■ **Task goal**
From the listing below, pull each line that includes "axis".

■ **Data provided**
------------------------------------------------------------

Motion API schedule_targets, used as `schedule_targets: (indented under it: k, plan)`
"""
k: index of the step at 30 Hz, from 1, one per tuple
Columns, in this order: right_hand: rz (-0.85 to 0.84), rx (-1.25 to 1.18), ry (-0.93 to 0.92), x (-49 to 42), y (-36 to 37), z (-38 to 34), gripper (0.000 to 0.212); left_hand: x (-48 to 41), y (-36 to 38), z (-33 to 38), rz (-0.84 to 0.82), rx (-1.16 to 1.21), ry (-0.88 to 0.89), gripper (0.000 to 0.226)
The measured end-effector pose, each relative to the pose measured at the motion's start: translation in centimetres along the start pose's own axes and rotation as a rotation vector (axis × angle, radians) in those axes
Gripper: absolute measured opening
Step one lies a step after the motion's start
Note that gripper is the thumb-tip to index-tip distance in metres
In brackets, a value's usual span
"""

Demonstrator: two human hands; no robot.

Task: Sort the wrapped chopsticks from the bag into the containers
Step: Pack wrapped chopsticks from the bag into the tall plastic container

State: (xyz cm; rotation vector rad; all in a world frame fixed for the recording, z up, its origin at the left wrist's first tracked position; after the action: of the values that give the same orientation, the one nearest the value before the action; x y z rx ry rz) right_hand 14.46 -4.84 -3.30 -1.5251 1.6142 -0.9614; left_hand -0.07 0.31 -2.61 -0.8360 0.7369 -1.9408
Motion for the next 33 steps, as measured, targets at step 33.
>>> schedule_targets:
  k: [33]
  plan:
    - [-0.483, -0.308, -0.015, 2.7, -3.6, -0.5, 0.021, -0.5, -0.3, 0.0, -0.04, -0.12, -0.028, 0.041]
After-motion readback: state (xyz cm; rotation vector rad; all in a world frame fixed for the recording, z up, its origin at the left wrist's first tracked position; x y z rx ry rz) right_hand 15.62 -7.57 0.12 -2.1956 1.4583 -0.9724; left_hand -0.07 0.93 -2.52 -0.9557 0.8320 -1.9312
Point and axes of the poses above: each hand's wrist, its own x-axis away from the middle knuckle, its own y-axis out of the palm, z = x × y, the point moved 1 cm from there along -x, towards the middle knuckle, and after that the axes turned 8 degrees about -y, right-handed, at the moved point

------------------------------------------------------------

■ **Task output**
The measured end-effector pose, each relative to the pose measured at the motion's start: translation in centimetres along the start pose's own axes and rotation as a rotation vector (axis × angle, radians) in those axes
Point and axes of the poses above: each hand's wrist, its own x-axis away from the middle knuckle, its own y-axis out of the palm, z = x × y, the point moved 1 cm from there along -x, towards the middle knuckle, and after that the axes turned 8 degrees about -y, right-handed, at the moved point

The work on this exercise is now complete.